In another possible breach, a heavily pregnant Carrie hosted her close friend Nimco Ali overnight at Chequers, the prime minister’s official country house, on the same day that Johnson announced the first lockdown in March 2020.
“From this evening I must give the British people a very simple instruction – you must stay at home,” he said in his national address on 23 March. “Because the critical thing we must do is stop the disease spreading between households … You should not be meeting friends. If your friends ask you to meet, you should say no.”
The leaked files also appear to confirm reports that Johnson hosted a baby shower for his fiancee at Chequers at the start of the pandemic, despite having warned two days earlier that many families would lose loved ones in the “worst public health crisis for a generation”.
Carrie invited more than a dozen close friends, including three Conservative government aides, to Chequers in Buckinghamshire for the lunch and afternoon tea party on Saturday 14 March 2020, six weeks before the birth of their son.
Just two days later, Johnson told the public that they should stop non-essential contact with other people and all unnecessary travel. Pregnant women were among those he said should be particularly careful.
When reports of the baby shower first emerged in June that year, Downing Street refused to comment. But a file in the leaked data logging his activities appears to confirm for the first time that the gathering did take place.

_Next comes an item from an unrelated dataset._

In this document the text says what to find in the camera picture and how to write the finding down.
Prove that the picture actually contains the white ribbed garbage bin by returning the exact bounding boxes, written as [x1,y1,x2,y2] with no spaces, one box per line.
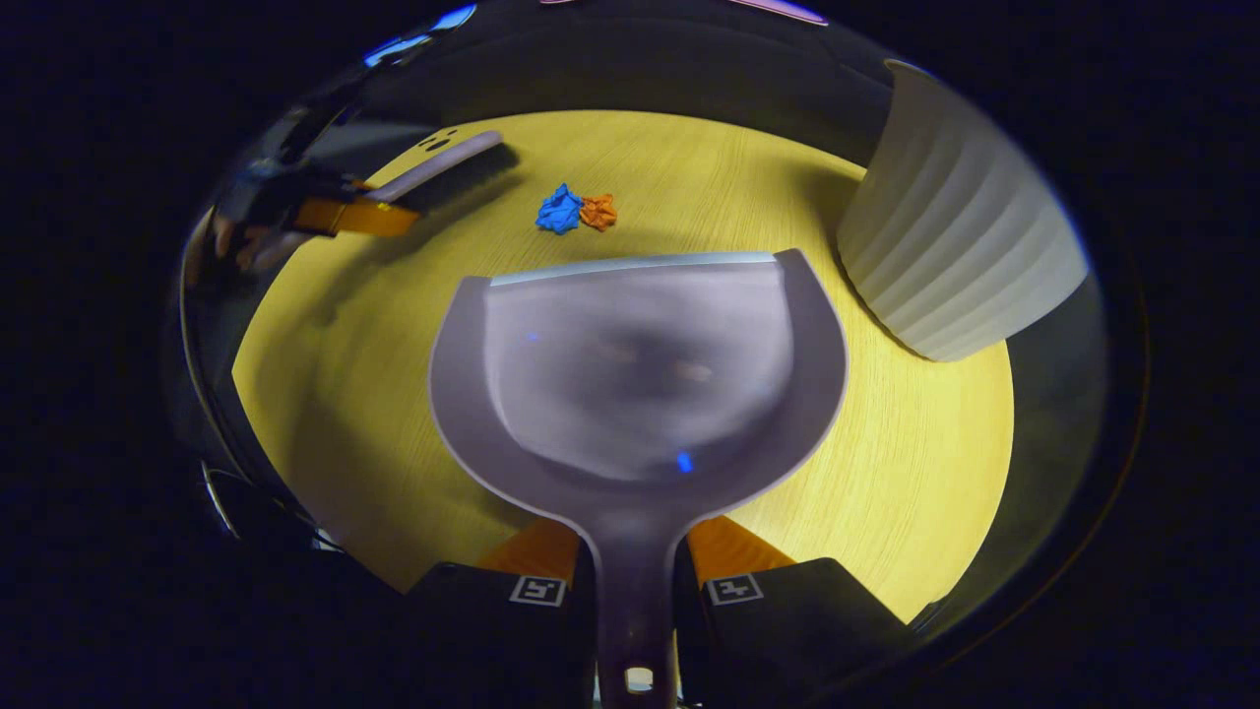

The confirmation will rekindle speculation that Johnson may have delayed announcing the more stringent advice by several days to avoid having to cancel the baby shower.
Wickham, Ali, and Brownlow did not respond to requests for comment.
Johnson and his wife did not respond to multiple requests for comment. After publication, Johnson emailed a statement to the Guardian that did not respond directly to questions relating to potential further lockdown breaches.
The statement denied that his private office misused a subsidy scheme intended to support an ex-PM’s public duties. The public duty costs allowance (PDCA) should not be used for private or commercial purposes.
“This story is rubbish,” he said. “The PDCA has been used entirely in accordance with the rules. The Guardian should change its name to Pravda.”